Ricatti sessuali e stalking su Facebook: come fare?

Negli ultimi anni, i reati virtuali, quali stalking, minacce, ingiurie e ricatti sessuali, sono aumentati sempre di più, risultando, secondo le statistiche, in numero superiore rispetto ai reati “tradizionali” del mondo reale. Questi dati conducono le autorità predisposte alla sicurezza di internet e dei social in particolare, a lavorare in modo sempre più incalzante sulla gestione di un genuino utilizzo di internet, a partire dai social fino alla più tortuosa questione della localizzazione.

La strada appare sempre più complessa, perché i reati non sono legati unicamente  alla pedopornografia, ai furti d’identità e ai reati sessuali, ma anche alle modalità utilizzate per tenere sotto controllo gli utenti. Il caso più eclatante rimane pur sempre quello dei furti d’identità e la dimostrazione la si ha dai dati forniti dalla Polizia Postale, la quale giornalmente monitora  la rete; solo nel 2017 ci sono state 2.076 denunce legate a questo reato, e ben 365 solo nei primi tre mesi del 2018. Anche le operazioni contro la pedopornografia online hanno dato prova di quanto i numeri siano preoccupanti e di quanto sia complesso per le autorità stanare questi criminali. Infatti, organizzazioni e clienti si aiutano a vicenda, creando spesso gruppi di discussione, apparentemente innocui, finalizzati invece allo scambio di dati appartenenti a minori. In questo caso specifico, il lavoro svolto da parte delle autorità ha interessato l’azione di rimozione di siti internet e l’inserimento degli stessi nella black list.

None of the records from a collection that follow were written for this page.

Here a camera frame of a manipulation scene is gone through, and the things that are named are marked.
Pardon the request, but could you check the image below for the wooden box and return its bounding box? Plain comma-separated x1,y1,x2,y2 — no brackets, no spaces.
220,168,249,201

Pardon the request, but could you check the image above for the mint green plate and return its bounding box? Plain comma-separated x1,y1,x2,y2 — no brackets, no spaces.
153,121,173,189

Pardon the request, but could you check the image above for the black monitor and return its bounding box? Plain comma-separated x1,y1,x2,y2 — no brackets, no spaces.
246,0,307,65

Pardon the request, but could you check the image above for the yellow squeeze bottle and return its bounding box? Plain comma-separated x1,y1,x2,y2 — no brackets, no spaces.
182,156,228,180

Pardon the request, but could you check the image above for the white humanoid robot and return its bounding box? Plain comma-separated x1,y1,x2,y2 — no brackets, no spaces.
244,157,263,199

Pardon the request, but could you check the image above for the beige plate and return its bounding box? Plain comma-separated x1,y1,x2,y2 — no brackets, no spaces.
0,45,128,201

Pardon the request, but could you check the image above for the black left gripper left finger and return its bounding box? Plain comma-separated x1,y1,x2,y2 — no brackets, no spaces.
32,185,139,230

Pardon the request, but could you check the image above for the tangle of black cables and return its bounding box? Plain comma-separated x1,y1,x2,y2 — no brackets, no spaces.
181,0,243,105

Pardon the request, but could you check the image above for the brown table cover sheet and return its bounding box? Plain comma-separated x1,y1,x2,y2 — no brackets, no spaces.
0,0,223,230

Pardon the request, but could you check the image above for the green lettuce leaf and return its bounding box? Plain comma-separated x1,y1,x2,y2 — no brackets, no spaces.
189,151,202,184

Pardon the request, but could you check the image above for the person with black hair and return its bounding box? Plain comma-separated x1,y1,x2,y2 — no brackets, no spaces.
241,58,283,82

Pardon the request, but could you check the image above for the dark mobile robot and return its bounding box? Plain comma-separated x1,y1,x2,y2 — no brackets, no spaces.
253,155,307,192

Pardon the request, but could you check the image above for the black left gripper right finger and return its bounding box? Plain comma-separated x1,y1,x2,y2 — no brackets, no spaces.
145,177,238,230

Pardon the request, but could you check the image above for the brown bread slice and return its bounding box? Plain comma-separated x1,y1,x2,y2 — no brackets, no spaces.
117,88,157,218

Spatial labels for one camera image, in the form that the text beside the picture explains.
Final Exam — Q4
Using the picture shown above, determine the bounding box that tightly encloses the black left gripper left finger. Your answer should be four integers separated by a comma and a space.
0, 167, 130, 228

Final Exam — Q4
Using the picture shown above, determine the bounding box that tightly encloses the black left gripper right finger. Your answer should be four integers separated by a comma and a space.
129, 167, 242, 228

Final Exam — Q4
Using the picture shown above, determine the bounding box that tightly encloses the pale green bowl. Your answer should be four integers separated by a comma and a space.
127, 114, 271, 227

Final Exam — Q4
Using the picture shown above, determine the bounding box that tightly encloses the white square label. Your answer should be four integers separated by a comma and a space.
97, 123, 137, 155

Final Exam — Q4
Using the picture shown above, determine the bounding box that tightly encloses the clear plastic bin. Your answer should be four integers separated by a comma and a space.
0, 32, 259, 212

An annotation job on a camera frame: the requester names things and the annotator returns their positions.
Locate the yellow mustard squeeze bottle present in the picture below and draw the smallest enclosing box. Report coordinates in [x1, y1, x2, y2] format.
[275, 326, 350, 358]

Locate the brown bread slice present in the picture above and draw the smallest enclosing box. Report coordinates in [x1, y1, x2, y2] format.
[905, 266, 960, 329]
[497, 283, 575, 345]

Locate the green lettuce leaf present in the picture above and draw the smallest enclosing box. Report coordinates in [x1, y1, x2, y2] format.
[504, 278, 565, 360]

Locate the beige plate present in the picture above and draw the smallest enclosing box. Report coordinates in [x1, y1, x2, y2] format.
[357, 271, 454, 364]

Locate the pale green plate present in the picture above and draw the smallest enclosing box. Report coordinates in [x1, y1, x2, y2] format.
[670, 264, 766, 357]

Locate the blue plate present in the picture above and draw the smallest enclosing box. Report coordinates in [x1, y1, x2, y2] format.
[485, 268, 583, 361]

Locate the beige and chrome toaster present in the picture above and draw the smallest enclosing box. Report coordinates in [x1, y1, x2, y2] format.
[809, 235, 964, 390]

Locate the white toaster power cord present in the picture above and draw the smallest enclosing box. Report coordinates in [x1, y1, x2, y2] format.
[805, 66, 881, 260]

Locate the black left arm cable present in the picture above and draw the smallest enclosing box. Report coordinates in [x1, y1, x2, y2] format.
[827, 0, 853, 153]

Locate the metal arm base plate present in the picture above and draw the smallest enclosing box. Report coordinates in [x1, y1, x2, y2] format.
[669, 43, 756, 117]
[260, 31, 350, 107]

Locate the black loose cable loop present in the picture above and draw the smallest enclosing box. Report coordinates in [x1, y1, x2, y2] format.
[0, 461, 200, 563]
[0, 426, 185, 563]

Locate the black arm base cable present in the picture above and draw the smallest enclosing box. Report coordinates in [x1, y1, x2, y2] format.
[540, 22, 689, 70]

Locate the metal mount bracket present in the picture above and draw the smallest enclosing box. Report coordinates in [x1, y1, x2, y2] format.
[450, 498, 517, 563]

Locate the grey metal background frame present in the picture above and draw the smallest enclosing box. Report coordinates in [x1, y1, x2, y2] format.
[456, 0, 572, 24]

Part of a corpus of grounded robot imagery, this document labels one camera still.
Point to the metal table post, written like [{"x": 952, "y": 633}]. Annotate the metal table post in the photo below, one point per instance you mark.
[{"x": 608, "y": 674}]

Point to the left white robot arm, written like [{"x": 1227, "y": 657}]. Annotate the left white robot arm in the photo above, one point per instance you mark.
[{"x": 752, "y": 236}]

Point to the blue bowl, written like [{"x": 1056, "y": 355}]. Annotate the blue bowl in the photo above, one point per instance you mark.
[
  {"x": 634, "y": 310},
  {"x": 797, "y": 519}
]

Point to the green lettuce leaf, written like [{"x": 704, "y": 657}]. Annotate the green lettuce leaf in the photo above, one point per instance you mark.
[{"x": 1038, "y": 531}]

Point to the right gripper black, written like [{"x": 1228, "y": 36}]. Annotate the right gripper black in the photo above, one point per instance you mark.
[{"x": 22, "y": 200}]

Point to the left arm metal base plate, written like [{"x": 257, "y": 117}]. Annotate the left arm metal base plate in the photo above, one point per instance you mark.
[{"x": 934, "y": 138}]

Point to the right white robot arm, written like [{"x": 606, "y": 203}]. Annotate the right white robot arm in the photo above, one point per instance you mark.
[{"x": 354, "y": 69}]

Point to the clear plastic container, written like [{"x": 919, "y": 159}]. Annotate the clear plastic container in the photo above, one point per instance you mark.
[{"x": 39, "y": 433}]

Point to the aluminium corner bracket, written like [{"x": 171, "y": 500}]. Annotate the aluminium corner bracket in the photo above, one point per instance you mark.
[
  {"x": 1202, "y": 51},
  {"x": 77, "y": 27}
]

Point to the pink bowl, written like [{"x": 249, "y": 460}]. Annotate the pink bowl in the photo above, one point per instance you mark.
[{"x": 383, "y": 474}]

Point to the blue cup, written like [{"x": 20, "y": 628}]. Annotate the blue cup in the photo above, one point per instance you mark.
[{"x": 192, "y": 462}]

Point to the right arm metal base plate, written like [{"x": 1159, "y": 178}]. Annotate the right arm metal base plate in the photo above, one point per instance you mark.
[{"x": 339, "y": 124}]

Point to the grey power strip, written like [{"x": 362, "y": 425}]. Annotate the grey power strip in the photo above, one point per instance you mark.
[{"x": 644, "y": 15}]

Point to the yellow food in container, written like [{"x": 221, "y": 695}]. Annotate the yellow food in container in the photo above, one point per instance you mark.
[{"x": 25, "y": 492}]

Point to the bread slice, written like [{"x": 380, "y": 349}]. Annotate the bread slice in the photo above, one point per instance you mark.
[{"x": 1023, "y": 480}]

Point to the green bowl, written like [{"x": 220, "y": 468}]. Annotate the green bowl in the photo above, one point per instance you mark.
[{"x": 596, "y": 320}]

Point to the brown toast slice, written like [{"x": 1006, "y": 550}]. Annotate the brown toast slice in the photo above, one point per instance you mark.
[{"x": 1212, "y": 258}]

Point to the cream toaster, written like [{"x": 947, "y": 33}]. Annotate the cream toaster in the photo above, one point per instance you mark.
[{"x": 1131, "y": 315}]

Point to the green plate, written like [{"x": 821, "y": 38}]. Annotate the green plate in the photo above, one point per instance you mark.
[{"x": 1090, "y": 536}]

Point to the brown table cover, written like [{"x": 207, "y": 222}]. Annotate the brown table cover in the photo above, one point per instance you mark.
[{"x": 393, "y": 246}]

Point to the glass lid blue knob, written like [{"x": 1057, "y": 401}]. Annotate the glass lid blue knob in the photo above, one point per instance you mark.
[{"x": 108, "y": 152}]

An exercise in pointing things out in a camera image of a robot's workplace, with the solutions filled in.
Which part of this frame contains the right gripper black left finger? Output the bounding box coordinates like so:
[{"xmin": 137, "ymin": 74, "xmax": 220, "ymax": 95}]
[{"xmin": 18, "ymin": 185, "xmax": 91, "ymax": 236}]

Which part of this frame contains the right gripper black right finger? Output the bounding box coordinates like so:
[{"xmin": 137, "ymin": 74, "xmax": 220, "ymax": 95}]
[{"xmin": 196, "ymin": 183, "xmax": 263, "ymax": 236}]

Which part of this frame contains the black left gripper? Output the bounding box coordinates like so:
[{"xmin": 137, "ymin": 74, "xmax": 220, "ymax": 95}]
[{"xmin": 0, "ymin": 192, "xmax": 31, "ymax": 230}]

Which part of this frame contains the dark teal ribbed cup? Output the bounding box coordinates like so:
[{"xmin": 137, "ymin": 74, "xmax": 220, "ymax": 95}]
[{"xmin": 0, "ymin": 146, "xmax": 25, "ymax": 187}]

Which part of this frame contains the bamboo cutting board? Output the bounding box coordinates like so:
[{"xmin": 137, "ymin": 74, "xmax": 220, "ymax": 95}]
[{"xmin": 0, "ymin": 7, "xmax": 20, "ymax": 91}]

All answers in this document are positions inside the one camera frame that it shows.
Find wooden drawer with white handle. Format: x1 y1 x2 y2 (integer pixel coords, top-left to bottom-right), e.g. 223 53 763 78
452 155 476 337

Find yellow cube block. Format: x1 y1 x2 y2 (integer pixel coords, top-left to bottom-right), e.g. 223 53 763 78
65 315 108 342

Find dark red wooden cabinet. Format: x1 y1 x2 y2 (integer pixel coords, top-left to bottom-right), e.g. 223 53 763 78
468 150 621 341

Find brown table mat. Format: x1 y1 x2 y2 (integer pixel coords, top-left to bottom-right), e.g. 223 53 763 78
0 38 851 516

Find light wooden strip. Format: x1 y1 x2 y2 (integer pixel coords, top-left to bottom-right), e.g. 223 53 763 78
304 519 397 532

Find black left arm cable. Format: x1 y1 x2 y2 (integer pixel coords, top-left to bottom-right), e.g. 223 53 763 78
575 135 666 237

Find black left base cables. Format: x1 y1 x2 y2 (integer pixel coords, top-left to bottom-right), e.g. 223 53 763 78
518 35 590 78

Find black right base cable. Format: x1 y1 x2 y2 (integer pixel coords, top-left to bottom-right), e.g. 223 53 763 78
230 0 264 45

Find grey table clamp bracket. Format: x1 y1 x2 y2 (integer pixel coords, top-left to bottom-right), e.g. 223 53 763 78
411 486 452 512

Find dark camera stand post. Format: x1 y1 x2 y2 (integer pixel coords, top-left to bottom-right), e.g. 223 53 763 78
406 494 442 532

Non bisogna d’altra parte trascurare i problemi creati dai ricatti sessuali e dallo stalking, i quali conducono la parte lesa a cedere spesso alle minacce e addirittura al suicidio. La procedura appare piuttosto standard: una bella ragazza chiede l’amicizia sui social, comincia a chattare e una volta acquisita la fiducia dell’altra parte, propone sesso virtuale e chiede di scambiarsi foto o video in cui ci si mostra nudi. Bastano pochi giorni e scatta l’inganno: “O paghi o le immagini finiranno su Youtube”. A quel punto il dado è tratto e si finisce nella ragnatela creata appositamente dell’impostore per ottenere soldi. In questi casi, la collaborazione dei social, come Facebook o Twitter non è affatto scontata, a causa della difformità della legislazione statunitense, rispetto a quella di altri Paesi, come l’Italia, in materia di reati di diffamazione e ingiurie. Ci sono stati però dei casi, come quello in cui l’ex fidanzato aveva creato profili falsi inserendo immagini private e informazioni sensibili di una ragazza, in cui Facebook ha concesso dati personali, ritenendo ci fosse un pericolo reale da risolvere.

Come già ribadito, però, negli ultimi anni sono molto preoccupanti le modalità attraverso le quali le organizzazioni criminali utilizzano i dati personali per compiere frodi informatiche o il cosiddetto phishing che “consente di utilizzare le identità delle vittime per il trasferimento del denaro e della successiva apertura di conti correnti e attivazione di carte di credito sui quali vengono poi accreditate le somme illecitamente acquisite”. E’ necessario altresì riflettere sul condizionamento delle personalità degli utenti, in particolare da parte di organizzazioni terroristiche, che attraverso il condizionamento di informazioni riservate riescono a manipolare la volontà degli individui.